Вечером, когда из печи потянуло ароматным дымком, вернулся немой. Вемовей вытащил запеченную в углях рыбу, и обернулся:

– Садись за стол, поедим как люди.

Старик увидел ужин и нахмурился, затем оглядел прибранное жилище и возмущенно замычал. Заприметив метлу, схватил ее и с размаху сломал древко о колено, выбросил из дома. Потом вернулся, протяжно и гневно взвыл. Не глядя на еду, старик залез на палати снова в чем был, и затих.

Вот те раз.

Вемовей фыркнул в спину хозяина:

– Желаешь жить в немытом хлеву и давиться ежедневно перловкой? Без проблем, дед. Я скоро уберусь отсюда. Потерпи пару дней.

Вемовей доел свою половину рыбы, ловко орудуя собственными ножом и вилкой из футлярчика, и лег спать. Похоже дед того – не в себе. Почему этот вывод вызвал в нем сожаление, он и сам не знал. Какое ему дело до этого отшельника? Скоро он покинет это место навсегда. Тут ему вспомнилось, что его бред давно не давал о себе знать. И рано порадовался.


«Б-бум!.. Бум!» в его голове или же где-то в глубинах подсознания. Грохот слышен сильнее, будто преграда истончается. Уже можно разобрать лязг стальных когтей, царапающих камень. Демон бьется в ярости, он желает добраться до него. Дикий рев тому подтверждение: «Х-хрр. Тебе не с-с-спрятаться, червяк!». Стена вновь дрожит от ударов. Насколько ее хватит?

***
На следующий день, старик как всегда отсутствовал. Выходя, у порога Вем неожиданно наткнулся на женщину. Невысокого роста.
– Свята Пятерка заступница! – она спешно опустила корзину на рассохшуюся ступень и отпрянула. А за ее юбку как птенцы от ворона попрятались малые дети. Пара. Хотя нет. Третий ребенок на чужака глазел, сидя в заплечной котомке матери.

– Вы ктой такой? А деду Чумай где?

В контраст худобе она говорила низким голосом. Вот как зовут отшельника, оказывается.

– Я его гость.

– Угу-угу. Пособляете старику по хозяйству-то? – натруженной рукой она нервно поправила платок на голове, штопаный в нескольких местах.

– Ему помогать себе дороже, – бросил раздраженно Вем.
Женщина заметно расслабилась. Вопрос был проверкой, похоже.

– По какому вопросу к старику, барышня?

– Барышня, – прошептала женщина, удивляясь обращению. – Я вона чо, – она отвернула угол дряблого, но чистого рушника на корзине и показала содержимое корзины. – Пирогов-то с капусткой деду принесла.
– И немой их принимает? – скривил губы Вемовей. – Или бежит прочь от одного вида.

Женщина устало улыбнулась. И Вем понял, что годами она немногим старше его, просто тяготы быта да ранее материнство наложили на нее отпечаток скороспелой зрелости.

– Толича их да ломоть хлеба. А деду Чумай мне дров возит для печи.

– Вот как. Откуда сами? Здесь есть деревня рядом?

Женщина снова замкнулась.

– Я пойду, барин. Негоже лясы точить-то. Делов полно.

– Погоди, – Вемовей отступил назад, чтобы не пугать женщину. – Хоть скажи далеко ли до ближайшего города? И как река ваша называется?
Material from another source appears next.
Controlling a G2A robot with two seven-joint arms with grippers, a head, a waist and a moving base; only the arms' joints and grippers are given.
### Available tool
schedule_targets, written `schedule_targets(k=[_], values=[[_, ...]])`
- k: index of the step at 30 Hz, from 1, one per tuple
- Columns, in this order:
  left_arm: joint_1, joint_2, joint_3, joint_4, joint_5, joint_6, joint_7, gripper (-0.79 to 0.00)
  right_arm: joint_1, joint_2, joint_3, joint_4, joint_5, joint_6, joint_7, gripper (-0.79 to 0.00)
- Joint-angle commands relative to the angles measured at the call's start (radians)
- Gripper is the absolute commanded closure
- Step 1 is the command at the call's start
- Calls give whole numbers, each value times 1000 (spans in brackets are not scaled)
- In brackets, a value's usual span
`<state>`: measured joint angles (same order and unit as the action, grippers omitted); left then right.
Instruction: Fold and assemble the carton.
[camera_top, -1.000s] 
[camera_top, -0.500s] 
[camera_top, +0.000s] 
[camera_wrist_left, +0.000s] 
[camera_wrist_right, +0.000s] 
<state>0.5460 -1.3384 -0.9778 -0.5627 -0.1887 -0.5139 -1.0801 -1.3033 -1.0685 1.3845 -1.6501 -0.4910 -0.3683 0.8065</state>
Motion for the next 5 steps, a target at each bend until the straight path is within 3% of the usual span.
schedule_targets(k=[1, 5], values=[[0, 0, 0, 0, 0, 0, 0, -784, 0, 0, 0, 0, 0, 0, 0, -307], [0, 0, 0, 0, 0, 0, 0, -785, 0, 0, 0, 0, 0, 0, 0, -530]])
– До Алухпы далече больно, – сморщила обветренный нос молодая мать. – Месяц добираться, коль кони справны. А речку нашу Бихай кличут.

– А по реке до города кто-то из ваших сплавляется?

– Не. До Алухпы надоть посуху. Бихай в соседние губернии виляет. Это тут ровно текет. Дале больно богата на пороги.
– Что за губернии?
– Щечовая и Ломовская.

Она ушла. Не спросила откуда он сам. Две тощие девчонки в бедняцких застиранных сарафанах следовали за матерью, держась за ее юбку. Часто оглядывались на незнакомца, пока не скрылись в чаще.

Вем проводил их взглядом. Ломовская. Значит, туда он и отправится.
Пирожок оказался вкусным. Вем сглотнул слюну, но остальные не стал трогать. Вытащив топор из пня, отправился осматривать лес над рекой. Там он заприметил несколько сухих деревьев, которые еще не совсем источил короед. Двинув по стволу пару раз, послушал звук. Подойдет. Когда-то он с ребятами мастерил плот, сейчас навыки пригодятся.